Liberal institutionalism is predicated on the idea that countries that join such a global institutional network will enjoy stability and, in so doing, also protect their self- interest. This is a much preferred system than having no order and where the rules of the game are unclear.
Globalism could, by default, be displaced by regionalism crafted around a specific economic power – in this case, China in Asia and the European Union for European States.
The rise of Donald Trump and populist politics in Europe is certainly making consensus more difficult, further weakening the hegemonic grip – in terms of ideas, institutions and economy – that liberalism has enjoyed for a long time.
The US and other Western powers benefited greatly from the collapse of the Soviet Union as liberalism has gained significant traction and hegemony around the world. If it was not ideology that shifted the orientation of countries, then carrots and sticks certainly did so – in the form of trade agreements, aid and foreign direct investment.
At about the time of the Rio Summit, Francis Fukuyama predicted that liberal values would blanket the entire canvas of human geography. His only worry was that people would live so well that they would suffer from boredom.
Well, he has been proven wrong. The current shift in global geopolitics is making the world an interesting and curious place.
Fukuyama’s truimphalism lasted about 25 years. Recently, he penned a new tome suggesting that liberalism is failing and that identity politics is beginning to shape the new world order. This is a reference to the rise of populism and hypernationalism.
Perhaps Fukuyama is, these days, closer to Samuel Huntington’s Clash of Civilizations or, for that matter, Pankaj Mishra’s Age of Anger than he was ever before.
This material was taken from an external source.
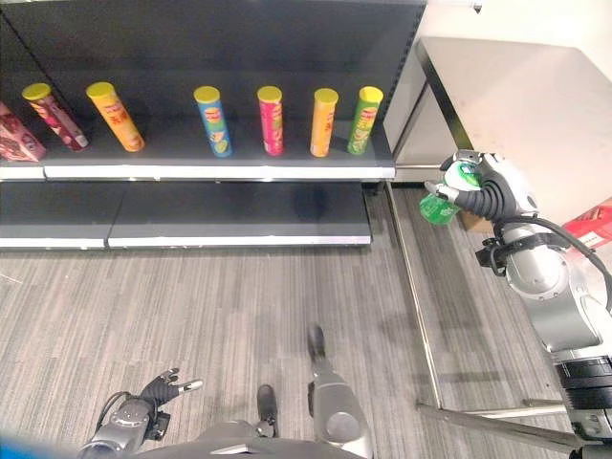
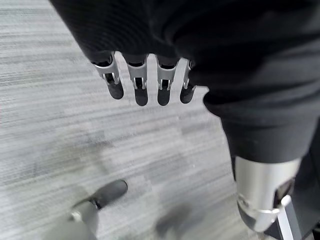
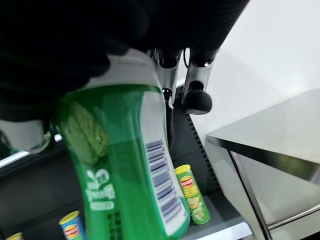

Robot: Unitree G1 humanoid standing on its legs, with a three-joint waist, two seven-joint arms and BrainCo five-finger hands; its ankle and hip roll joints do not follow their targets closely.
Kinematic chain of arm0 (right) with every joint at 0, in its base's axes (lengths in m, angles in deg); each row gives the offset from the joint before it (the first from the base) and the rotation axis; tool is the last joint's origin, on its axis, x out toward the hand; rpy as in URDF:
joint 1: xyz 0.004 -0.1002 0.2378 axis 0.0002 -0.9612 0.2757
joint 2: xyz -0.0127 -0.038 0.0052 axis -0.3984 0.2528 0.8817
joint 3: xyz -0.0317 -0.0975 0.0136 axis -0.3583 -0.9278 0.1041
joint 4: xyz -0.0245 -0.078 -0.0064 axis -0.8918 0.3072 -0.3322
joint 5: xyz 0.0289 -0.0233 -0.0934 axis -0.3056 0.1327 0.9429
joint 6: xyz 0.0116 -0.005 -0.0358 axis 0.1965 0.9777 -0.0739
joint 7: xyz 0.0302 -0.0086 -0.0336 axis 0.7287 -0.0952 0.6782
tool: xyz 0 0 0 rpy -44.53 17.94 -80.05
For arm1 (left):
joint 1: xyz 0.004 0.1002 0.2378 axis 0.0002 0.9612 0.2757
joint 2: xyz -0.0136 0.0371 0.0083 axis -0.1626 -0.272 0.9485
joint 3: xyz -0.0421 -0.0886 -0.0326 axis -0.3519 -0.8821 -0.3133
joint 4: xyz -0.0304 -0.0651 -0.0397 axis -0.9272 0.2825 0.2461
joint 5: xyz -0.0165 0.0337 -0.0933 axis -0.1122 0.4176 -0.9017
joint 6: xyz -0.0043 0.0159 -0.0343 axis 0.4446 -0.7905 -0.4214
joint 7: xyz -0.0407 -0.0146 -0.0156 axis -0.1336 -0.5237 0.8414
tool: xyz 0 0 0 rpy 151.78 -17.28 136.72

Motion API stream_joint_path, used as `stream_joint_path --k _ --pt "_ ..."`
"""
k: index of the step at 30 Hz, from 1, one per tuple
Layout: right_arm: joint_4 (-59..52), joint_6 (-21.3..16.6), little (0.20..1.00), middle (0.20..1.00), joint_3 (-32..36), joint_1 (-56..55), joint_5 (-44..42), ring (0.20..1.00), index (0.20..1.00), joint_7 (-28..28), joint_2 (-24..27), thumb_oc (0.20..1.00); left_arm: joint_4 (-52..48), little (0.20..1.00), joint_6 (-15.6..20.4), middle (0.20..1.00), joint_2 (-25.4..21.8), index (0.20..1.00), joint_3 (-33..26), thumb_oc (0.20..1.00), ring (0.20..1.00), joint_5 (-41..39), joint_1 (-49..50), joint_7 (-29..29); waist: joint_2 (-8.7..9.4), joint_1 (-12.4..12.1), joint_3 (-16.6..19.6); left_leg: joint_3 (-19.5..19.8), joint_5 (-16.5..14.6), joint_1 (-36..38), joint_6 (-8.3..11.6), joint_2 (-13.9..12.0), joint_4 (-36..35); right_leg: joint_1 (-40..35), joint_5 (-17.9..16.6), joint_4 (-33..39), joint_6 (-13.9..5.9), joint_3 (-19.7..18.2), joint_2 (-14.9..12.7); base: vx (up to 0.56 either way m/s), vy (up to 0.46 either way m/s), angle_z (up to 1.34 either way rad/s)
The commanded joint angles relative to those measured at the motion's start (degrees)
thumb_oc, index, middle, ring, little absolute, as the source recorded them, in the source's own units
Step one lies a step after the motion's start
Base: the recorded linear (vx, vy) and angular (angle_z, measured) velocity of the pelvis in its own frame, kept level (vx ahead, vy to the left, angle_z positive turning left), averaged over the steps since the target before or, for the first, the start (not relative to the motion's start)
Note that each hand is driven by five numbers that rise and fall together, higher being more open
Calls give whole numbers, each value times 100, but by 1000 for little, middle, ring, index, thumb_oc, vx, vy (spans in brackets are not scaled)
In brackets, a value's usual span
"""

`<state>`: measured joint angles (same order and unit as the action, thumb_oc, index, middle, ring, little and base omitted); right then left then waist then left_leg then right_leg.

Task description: Put the goods on the table back onto the shelves and tidy them up.

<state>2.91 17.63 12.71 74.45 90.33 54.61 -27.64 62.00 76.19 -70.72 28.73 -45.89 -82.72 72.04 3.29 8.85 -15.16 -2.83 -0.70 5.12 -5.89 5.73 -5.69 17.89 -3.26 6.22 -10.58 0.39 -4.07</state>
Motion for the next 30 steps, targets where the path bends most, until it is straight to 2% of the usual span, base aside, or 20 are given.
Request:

Other versions of interpreting shifts in the new world order come from thinkers of geopolitics such as John Mearsheimer, who expounds his views in his recent book, The Great Delusion: Liberal Dreams and International Realities.
Mearsheimer’s main thesis is that geopolitical rivalry and multipolarity will induce more realist positions and that national self-interest will be pursued more openly. Multipolarity also intensifies spend on national security and global military projection, leaving fewer resources for actions that benefit the global commons.
The US is already leading the charge through Trump’s America First doctrine. If anything, the Trump doctrine is giving cover to more strident Russia Eurasianism and the thinking of China’s Xi Jinping – with its emphasis on creating a China-orientated century and world.
A stable international political order is vital for efficient and frictionless collective environmental action. This point is quite obvious, as such an order tames John Locke’s dire spectre and premonition that the world without a stable order is “nasty and brutish”.
Being at these conventions makes you feel as if you are sleep-walking through a time warp – where neither the present nor the future state of affairs is visible.
Tectonic shifts in geopolitics will most likely influence the future of MEAs as they are already doing to other international agreements – from nuclear treaties to trade policies.
The Paris Agreement is touted as a major achievement but, in reality, it is much weaker than the previous framework, and the recent global emissions gap study shows that voluntary nationally determined contributions are way off the levels of effort required to bring emissions down to the 1.5 ºC goal.
Expect the post-2020 CBD framework to be no better. MEAs will have to live with a postliberal order that will have to be more realistic about global collective action as sovereign interests gain greater prominence above global interests.